#### [WORK INSTRUCTIONS]
Nothing should appear in the answer except the lines from the one with "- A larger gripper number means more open" through the end of the listing below, transcribed exactly and without pictures.

#### [COLLECTED DATA]
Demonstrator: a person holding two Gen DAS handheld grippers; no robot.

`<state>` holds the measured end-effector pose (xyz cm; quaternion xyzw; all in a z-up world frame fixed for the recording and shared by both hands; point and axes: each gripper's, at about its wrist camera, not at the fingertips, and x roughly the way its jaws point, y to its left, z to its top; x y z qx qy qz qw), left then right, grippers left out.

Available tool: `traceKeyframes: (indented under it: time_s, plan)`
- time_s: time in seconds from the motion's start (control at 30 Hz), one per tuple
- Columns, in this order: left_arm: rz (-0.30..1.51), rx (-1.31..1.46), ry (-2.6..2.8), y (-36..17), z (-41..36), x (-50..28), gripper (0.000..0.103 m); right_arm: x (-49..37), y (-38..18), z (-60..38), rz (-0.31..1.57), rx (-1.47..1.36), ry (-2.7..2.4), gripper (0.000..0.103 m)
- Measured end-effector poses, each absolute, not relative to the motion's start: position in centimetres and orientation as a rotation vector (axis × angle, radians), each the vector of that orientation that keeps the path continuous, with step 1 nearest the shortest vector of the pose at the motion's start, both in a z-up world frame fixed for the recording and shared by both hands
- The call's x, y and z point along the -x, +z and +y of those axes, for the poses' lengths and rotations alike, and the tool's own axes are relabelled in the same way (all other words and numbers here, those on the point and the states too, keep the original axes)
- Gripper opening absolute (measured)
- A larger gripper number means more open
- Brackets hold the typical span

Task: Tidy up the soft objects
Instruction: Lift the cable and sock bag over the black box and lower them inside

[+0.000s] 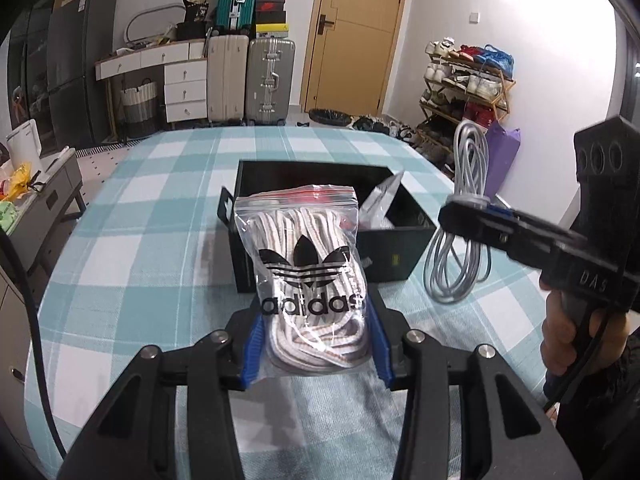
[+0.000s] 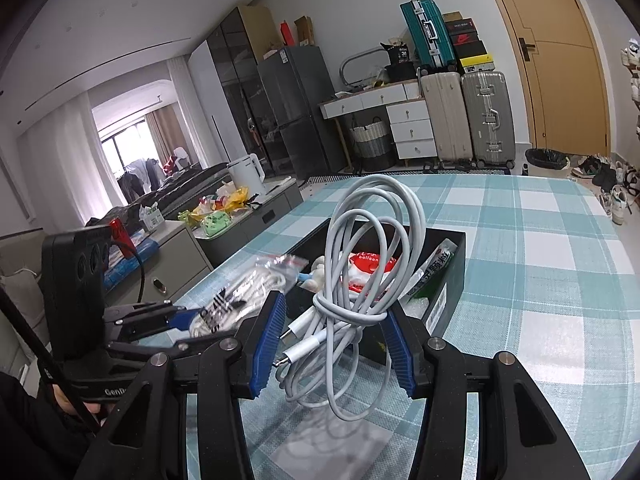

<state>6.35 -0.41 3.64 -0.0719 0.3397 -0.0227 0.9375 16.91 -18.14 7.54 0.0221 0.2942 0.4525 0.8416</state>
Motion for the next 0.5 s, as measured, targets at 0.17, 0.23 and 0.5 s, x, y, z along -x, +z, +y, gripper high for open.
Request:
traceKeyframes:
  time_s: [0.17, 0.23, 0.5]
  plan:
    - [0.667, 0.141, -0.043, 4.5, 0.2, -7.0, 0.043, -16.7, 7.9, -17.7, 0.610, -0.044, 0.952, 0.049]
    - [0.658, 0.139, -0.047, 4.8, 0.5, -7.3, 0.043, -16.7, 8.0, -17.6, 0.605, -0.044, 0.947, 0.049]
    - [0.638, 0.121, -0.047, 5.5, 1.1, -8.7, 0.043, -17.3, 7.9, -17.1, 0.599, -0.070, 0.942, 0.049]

#### [ANSWER SPACE]
- A larger gripper number means more open
- Brackets hold the typical span

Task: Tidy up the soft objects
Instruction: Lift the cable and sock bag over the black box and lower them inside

[+0.000s] 
[+0.000s] 

<state>6.35 -0.41 3.64 -0.0719 0.3397 -0.0227 0.9375 16.91 -18.14 7.54 0.0221 0.2942 0.4525 0.8416</state>
Motion for the next 0.5 s, as measured, targets at 0.17, 0.23 and 0.5 s, x, y, z along -x, +z, +y, gripper high for open.
Request:
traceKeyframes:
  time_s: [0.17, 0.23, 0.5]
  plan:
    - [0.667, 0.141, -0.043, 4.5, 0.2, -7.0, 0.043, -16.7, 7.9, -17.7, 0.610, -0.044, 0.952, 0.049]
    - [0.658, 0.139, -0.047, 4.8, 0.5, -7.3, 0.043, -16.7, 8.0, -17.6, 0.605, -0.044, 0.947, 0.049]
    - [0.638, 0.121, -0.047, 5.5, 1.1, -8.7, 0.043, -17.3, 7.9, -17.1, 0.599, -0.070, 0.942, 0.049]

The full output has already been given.